Das Erdbeben entstand tief im Erdinneren. Es riss durch heißere Gesteinsschichten als bisher für möglich gehalten. Dieser unerwartete Bruch wurde durch eine seltene Kettenreaktion ausgelöst. Der beschleunigte Bruch widersprach lange gehegten Annahmen über tiefe Erdbeben.
Die Erschütterungen beschädigten Gebäude und unterbrachen die Stromversorgung. Das Ereignis verdeutlicht die komplexen Kräfte, die unter unseren Füßen wirken. Forscher der University of Texas in Austin machten die Entdeckung.

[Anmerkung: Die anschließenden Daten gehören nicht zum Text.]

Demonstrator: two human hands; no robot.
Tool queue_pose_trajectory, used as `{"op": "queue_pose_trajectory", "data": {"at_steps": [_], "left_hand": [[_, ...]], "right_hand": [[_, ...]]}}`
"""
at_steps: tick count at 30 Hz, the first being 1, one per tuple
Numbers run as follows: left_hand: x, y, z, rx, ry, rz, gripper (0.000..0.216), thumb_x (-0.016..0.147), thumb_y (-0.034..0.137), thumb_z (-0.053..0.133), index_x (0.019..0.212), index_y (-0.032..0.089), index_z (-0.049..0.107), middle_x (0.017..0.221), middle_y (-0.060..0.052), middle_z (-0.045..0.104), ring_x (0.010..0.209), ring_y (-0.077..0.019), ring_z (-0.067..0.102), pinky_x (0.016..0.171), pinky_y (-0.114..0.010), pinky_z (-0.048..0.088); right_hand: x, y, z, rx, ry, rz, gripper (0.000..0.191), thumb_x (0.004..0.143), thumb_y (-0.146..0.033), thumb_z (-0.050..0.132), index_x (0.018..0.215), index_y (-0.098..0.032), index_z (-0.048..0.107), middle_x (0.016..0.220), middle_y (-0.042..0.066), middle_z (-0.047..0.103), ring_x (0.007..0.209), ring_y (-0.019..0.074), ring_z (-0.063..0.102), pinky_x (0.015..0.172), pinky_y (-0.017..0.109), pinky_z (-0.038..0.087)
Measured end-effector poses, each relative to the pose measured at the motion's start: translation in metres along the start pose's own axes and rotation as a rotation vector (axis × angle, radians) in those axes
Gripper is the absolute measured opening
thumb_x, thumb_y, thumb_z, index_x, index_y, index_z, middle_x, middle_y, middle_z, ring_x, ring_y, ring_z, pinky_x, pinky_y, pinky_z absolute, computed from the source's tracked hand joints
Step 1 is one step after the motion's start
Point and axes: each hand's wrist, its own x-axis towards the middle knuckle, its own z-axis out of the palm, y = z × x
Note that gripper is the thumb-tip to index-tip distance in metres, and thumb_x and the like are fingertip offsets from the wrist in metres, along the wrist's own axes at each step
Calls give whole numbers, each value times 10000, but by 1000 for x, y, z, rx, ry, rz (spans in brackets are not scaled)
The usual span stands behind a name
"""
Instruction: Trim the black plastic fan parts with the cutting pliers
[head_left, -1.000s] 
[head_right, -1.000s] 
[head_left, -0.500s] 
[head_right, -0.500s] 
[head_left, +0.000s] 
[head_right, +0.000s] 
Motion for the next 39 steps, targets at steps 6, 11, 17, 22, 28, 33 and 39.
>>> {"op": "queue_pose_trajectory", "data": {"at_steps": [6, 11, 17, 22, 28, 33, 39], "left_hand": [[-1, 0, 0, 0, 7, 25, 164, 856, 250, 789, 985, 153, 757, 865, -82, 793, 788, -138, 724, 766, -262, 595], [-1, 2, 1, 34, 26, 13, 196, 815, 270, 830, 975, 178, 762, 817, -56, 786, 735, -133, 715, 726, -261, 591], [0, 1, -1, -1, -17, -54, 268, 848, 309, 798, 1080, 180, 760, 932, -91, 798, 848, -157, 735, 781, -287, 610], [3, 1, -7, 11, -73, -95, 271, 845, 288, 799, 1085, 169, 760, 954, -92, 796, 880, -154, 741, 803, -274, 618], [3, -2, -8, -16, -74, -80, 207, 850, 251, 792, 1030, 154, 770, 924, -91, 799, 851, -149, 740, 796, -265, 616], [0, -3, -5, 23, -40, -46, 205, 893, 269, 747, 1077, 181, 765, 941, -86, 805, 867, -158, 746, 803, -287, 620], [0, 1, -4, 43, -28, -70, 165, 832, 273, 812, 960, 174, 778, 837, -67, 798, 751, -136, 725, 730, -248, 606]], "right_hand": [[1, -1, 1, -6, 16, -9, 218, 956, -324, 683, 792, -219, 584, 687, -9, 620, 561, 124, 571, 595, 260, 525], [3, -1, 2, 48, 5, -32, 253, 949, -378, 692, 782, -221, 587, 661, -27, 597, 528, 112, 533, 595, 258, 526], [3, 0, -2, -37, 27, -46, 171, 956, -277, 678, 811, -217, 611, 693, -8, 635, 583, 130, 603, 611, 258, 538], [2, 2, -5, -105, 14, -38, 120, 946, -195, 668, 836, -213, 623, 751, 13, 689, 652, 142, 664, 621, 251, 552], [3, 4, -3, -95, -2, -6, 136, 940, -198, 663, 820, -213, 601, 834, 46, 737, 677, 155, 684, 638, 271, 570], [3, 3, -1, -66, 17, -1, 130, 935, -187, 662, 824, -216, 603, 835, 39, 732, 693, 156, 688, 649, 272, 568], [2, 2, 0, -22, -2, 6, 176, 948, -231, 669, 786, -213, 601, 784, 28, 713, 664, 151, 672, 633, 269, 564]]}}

Chile ist erdbebengefährdet und erlebt häufig seismische Aktivitäten. Das Beben der Stärke 9,5 von 1960 ist nach wie vor das stärkste jemals aufgezeichnete. Diese neue Erkenntnis deutet auf die Notwendigkeit hin, Erdbebenrisikomodelle neu zu bewerten.
Zukünftige Forschung wird sich auf das Verständnis dieser tief liegenden Kräfte konzentrieren. Wissenschaftler wollen ähnliche Ereignisse in anderen Regionen vorhersagen. Dies könnte zu verbesserten Frühwarnsystemen für Erdbeben führen.